Meeting Abstract
P1.93 Saturday, Jan. 4 15:30 A structural and functional comparison of the collar-flagellar systems in the choanoflagellate Monosiga brevicollis and freshwater sponge Spongilla lacustris MAH, J; CHRISTENSEN-DALSGAARD, KK; LEYS, SP*; University of Alberta; University of Alberta; University of Alberta sleys@ualberta.ca
The similarities between choanoflagellates and the choanocytes of sponges have been discussed for over a century, and yet few studies exist that allow a direct comparison between the two. We compared the structure and function of the collar and flagellum of the choanoflagellate Monosiga brevicollis and the sponge Spongilla lacustris. There were basic similarities in the pumping mechanism. The flagella maintained contact with the microvilli along most of the length of the collar, suggesting that the collars and flagella were integrated systems rather than independent units.
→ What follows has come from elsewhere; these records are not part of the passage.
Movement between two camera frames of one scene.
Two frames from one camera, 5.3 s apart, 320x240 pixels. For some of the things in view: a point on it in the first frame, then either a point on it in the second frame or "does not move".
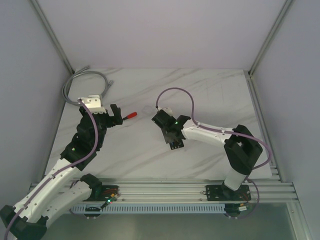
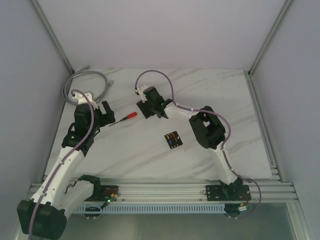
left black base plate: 100,193 does not move
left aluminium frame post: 48,28 does not move
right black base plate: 224,193 does not move
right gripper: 168,140 to 142,106
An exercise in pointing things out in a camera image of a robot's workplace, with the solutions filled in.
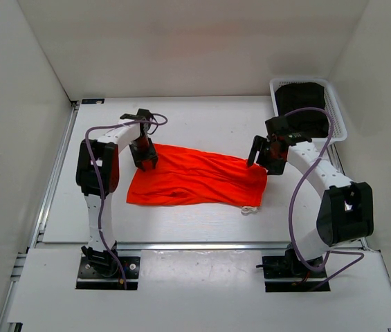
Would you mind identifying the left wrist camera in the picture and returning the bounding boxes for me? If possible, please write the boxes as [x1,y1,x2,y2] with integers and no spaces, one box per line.
[118,109,154,124]

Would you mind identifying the black shorts in basket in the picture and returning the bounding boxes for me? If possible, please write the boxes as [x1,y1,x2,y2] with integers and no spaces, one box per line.
[275,82,329,138]

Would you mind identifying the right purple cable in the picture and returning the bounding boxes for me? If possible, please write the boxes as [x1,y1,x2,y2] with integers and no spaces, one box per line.
[281,107,365,292]

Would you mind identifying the aluminium frame rail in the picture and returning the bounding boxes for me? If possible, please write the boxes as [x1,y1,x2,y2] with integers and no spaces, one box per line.
[34,240,367,250]

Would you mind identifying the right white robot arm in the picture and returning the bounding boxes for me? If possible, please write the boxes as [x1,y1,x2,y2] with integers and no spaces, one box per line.
[246,134,374,277]

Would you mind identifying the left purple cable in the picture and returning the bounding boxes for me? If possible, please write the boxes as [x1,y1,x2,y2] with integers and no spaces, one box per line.
[84,112,168,290]

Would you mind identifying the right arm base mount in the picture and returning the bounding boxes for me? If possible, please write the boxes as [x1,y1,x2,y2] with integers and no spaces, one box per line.
[255,249,331,293]

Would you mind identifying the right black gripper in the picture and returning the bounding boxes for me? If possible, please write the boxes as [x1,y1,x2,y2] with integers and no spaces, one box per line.
[247,135,287,176]

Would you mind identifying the white plastic basket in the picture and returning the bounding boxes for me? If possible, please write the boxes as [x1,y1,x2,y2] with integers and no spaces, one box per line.
[269,76,347,145]

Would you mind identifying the purple cable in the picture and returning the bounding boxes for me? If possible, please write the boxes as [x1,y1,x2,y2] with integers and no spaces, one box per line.
[281,107,365,292]
[84,112,168,290]

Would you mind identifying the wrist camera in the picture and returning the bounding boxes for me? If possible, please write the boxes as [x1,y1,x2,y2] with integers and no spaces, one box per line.
[118,109,154,124]
[265,116,312,145]

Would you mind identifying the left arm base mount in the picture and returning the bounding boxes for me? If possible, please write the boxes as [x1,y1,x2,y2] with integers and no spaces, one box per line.
[75,246,140,291]

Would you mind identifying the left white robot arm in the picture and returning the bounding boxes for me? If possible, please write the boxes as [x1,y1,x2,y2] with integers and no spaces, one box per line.
[75,118,161,277]

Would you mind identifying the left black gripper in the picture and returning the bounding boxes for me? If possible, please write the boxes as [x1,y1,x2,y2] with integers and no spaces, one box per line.
[129,136,158,170]

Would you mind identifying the orange shorts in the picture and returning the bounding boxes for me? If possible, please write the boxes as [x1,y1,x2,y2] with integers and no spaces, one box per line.
[126,144,267,208]

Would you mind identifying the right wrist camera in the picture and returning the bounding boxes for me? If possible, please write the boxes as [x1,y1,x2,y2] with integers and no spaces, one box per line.
[265,116,312,145]

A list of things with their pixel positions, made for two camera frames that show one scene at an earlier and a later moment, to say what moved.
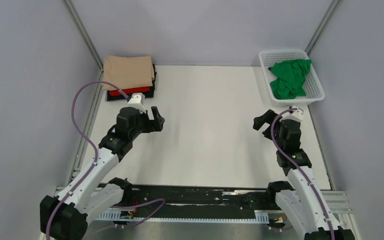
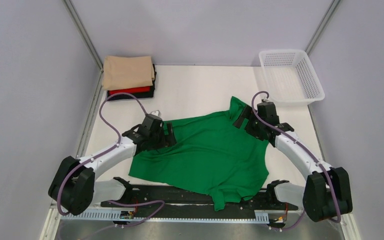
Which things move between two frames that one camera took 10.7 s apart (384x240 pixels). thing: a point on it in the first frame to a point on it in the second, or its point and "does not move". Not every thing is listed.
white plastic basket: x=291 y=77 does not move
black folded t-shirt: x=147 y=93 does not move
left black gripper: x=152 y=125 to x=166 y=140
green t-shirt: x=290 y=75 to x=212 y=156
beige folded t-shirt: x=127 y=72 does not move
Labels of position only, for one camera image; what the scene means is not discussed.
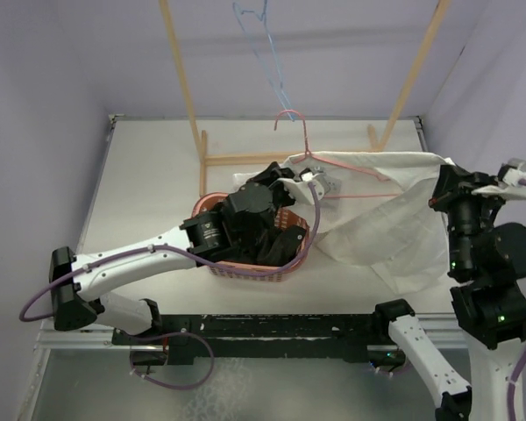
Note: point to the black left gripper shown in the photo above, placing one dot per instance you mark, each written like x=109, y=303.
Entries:
x=273, y=176

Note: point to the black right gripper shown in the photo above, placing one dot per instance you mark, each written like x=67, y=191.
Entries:
x=455, y=183

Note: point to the dark pinstriped shirt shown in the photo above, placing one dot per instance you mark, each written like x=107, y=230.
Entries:
x=274, y=247

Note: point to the red wire hanger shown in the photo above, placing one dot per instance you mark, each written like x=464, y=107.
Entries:
x=305, y=192

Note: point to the white shirt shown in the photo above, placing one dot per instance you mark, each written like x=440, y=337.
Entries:
x=400, y=238

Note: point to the blue wire hanger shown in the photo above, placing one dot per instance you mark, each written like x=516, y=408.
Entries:
x=254, y=26

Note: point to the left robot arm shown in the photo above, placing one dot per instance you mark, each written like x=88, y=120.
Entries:
x=239, y=229

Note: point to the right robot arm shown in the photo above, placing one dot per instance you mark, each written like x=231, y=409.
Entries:
x=487, y=261

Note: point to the pink plastic basket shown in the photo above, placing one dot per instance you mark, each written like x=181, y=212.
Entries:
x=284, y=219

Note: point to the wooden clothes rack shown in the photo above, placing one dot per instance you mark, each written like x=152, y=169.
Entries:
x=376, y=142

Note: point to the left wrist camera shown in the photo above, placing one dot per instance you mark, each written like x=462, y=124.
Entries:
x=325, y=185

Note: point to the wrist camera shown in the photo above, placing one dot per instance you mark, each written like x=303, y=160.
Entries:
x=511, y=182
x=325, y=185

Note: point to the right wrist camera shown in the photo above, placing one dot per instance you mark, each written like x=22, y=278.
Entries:
x=511, y=182

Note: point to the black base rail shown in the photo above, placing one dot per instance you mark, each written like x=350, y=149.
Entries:
x=181, y=339

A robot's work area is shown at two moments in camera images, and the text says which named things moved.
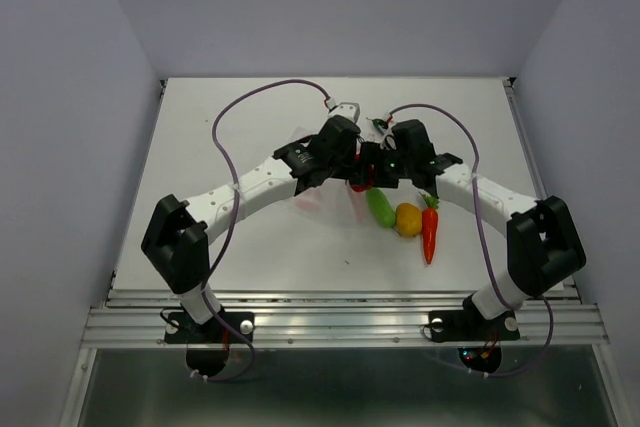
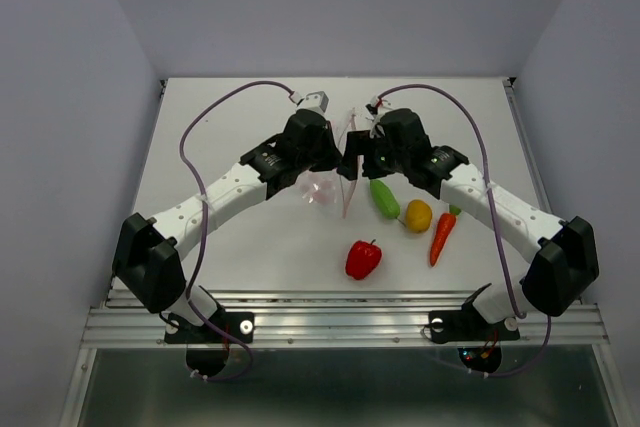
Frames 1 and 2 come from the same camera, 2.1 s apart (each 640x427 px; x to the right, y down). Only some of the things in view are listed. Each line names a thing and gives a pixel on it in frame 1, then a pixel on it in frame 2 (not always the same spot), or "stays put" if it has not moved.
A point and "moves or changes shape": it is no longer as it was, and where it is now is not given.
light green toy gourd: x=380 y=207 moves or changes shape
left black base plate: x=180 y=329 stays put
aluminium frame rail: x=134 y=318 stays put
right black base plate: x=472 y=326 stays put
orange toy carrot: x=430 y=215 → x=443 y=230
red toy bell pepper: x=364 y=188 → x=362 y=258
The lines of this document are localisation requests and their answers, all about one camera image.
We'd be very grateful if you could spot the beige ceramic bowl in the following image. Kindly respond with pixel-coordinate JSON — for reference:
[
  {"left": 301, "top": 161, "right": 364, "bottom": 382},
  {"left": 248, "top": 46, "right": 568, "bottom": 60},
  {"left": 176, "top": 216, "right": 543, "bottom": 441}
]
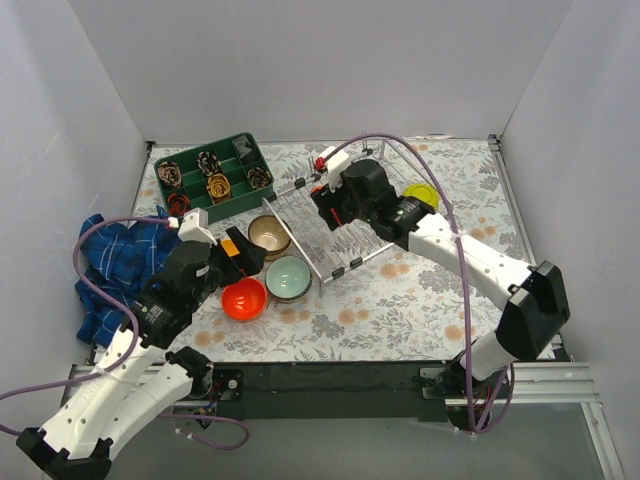
[{"left": 250, "top": 233, "right": 291, "bottom": 262}]

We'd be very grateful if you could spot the yellow bowl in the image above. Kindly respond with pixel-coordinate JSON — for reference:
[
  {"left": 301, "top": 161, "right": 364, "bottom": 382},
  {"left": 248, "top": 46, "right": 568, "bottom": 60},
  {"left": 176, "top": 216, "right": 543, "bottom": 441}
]
[{"left": 220, "top": 239, "right": 239, "bottom": 257}]

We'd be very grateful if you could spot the black patterned bowl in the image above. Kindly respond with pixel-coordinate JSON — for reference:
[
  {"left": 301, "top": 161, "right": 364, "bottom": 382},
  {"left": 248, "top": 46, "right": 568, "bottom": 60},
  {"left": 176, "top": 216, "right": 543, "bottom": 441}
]
[{"left": 248, "top": 215, "right": 290, "bottom": 241}]

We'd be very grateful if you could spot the orange bowl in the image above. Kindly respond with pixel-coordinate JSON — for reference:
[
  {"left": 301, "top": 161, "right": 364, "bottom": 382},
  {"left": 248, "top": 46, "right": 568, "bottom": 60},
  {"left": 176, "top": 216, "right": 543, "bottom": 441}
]
[
  {"left": 220, "top": 278, "right": 268, "bottom": 322},
  {"left": 331, "top": 208, "right": 344, "bottom": 226}
]

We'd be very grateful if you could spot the pale green bowl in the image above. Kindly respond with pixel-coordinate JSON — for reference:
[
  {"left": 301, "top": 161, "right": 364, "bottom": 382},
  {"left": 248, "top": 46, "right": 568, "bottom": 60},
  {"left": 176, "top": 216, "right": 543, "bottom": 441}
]
[{"left": 265, "top": 255, "right": 312, "bottom": 301}]

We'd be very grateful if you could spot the lime green bowl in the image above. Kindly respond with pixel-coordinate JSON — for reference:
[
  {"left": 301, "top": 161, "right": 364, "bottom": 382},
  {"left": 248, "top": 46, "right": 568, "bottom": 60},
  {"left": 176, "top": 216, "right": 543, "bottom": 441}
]
[{"left": 403, "top": 183, "right": 440, "bottom": 210}]

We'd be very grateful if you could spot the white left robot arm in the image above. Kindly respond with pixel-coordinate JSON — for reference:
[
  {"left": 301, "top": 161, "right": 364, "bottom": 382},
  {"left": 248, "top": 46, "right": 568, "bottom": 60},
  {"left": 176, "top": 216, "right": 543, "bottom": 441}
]
[{"left": 16, "top": 227, "right": 266, "bottom": 479}]

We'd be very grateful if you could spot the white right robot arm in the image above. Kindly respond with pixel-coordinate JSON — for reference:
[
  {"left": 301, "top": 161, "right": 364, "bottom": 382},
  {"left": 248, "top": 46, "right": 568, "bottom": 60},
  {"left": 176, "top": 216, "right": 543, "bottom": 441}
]
[{"left": 311, "top": 158, "right": 570, "bottom": 398}]

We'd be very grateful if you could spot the red black rolled tie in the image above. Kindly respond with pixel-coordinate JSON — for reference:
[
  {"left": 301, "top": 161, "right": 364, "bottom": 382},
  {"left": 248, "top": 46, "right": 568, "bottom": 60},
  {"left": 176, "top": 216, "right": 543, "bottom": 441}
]
[{"left": 167, "top": 193, "right": 191, "bottom": 217}]

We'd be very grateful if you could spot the blue plaid cloth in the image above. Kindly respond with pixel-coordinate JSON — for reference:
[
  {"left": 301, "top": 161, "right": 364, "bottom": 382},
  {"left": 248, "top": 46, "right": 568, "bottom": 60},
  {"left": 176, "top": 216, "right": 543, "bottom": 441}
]
[{"left": 75, "top": 222, "right": 180, "bottom": 347}]

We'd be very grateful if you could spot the yellow rolled tie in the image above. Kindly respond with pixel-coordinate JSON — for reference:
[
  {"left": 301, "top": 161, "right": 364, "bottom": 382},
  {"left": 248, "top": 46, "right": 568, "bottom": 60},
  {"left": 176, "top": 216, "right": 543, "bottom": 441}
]
[{"left": 206, "top": 173, "right": 233, "bottom": 204}]

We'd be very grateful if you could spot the dark gold rolled tie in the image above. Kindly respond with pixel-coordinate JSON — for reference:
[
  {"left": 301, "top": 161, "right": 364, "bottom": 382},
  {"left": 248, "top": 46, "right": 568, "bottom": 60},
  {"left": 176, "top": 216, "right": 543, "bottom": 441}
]
[{"left": 247, "top": 167, "right": 273, "bottom": 190}]

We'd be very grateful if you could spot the green compartment tray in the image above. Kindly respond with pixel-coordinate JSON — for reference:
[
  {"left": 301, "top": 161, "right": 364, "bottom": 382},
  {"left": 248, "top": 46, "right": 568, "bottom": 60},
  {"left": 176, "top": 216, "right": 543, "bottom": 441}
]
[{"left": 154, "top": 132, "right": 274, "bottom": 222}]

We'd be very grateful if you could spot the brown rolled tie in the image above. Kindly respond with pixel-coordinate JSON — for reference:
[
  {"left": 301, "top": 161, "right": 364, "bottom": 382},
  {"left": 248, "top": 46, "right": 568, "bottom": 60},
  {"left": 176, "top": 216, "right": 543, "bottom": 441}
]
[{"left": 156, "top": 161, "right": 182, "bottom": 190}]

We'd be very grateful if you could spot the floral dark rolled tie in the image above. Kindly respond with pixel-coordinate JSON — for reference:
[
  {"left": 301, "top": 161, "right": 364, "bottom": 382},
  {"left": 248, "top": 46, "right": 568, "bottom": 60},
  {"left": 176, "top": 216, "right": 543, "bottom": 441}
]
[{"left": 196, "top": 151, "right": 222, "bottom": 177}]

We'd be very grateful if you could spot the grey folded item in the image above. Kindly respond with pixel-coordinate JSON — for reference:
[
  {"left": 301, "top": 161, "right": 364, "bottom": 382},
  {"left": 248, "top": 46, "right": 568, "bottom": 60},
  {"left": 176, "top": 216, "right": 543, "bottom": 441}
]
[{"left": 232, "top": 135, "right": 260, "bottom": 165}]

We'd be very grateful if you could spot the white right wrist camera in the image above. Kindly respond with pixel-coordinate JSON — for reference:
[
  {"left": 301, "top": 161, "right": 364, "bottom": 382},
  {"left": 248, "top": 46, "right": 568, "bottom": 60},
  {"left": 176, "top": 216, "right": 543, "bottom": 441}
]
[{"left": 314, "top": 146, "right": 351, "bottom": 192}]

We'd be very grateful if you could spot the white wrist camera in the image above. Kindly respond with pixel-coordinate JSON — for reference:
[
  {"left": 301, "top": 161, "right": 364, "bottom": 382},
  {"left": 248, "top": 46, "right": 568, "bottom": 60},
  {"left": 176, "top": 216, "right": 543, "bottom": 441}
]
[
  {"left": 314, "top": 146, "right": 351, "bottom": 192},
  {"left": 178, "top": 208, "right": 218, "bottom": 246}
]

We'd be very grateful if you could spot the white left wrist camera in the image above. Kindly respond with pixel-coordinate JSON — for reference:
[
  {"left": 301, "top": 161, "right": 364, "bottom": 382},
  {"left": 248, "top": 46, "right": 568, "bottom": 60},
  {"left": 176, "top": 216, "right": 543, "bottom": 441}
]
[{"left": 178, "top": 208, "right": 218, "bottom": 246}]

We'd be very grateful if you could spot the silver wire dish rack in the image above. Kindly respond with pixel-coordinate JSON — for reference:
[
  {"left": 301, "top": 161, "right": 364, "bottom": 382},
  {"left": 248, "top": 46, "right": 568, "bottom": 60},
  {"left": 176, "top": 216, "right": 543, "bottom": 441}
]
[{"left": 263, "top": 133, "right": 438, "bottom": 287}]

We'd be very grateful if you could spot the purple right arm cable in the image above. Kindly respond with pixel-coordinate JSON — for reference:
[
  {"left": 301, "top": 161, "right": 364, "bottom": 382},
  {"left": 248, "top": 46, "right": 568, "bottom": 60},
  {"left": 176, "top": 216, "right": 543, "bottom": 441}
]
[{"left": 324, "top": 132, "right": 516, "bottom": 435}]

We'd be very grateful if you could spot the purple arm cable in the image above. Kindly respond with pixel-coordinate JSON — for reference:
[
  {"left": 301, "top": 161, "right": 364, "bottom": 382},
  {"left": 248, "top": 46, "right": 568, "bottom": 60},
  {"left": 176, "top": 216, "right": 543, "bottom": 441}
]
[
  {"left": 0, "top": 215, "right": 250, "bottom": 450},
  {"left": 324, "top": 132, "right": 516, "bottom": 435}
]

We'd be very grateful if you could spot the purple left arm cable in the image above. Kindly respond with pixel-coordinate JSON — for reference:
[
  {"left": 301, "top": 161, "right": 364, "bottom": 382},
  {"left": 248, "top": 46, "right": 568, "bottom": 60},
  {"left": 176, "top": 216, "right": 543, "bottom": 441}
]
[{"left": 0, "top": 215, "right": 250, "bottom": 450}]

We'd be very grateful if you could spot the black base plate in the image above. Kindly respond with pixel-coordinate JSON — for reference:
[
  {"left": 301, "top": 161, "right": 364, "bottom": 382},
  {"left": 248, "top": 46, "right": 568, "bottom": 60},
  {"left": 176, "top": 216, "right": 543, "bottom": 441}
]
[{"left": 195, "top": 361, "right": 467, "bottom": 423}]

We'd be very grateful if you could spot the aluminium frame rail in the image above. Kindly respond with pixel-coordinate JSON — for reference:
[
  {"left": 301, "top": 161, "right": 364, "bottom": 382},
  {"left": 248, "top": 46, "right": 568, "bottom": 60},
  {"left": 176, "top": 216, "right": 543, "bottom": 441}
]
[{"left": 59, "top": 363, "right": 601, "bottom": 406}]
In M. brevicollis the microvilli were joined by a ring-like structure allowing the opening of the collar to flare; in S. lacustris a mesh of glycocalyx joined the microvilli, forming a tube. Flagellar vanes composed of glycocalyx fibrils perpendicular to the flagellar axis spanned the base of both collars; vanes continued for the full length of the flagellum but were ragged beyond the collar in M. brevicollis. There were fundamental differences in the integration of the collar-flagellum system of the two cells, however. In S. lacustris the flagellum bent upon contact with the collar; the flagellar amplitude was fitted to the collar diameter. In M. brevicollis the flagellar amplitude was unaffected by the presence of the collar; the collar diameter may have been fitted to the flagellum instead. Our results suggest that though choanocytes and choanoflagellates may be homologous, this cannot be taken for granted. Similarities in the collar-, vane-and-flagellum pump system in such different organisms separated by 600 million years of evolution suggests that it is an important adaptation for optimising fluid flow through micro-scale filters.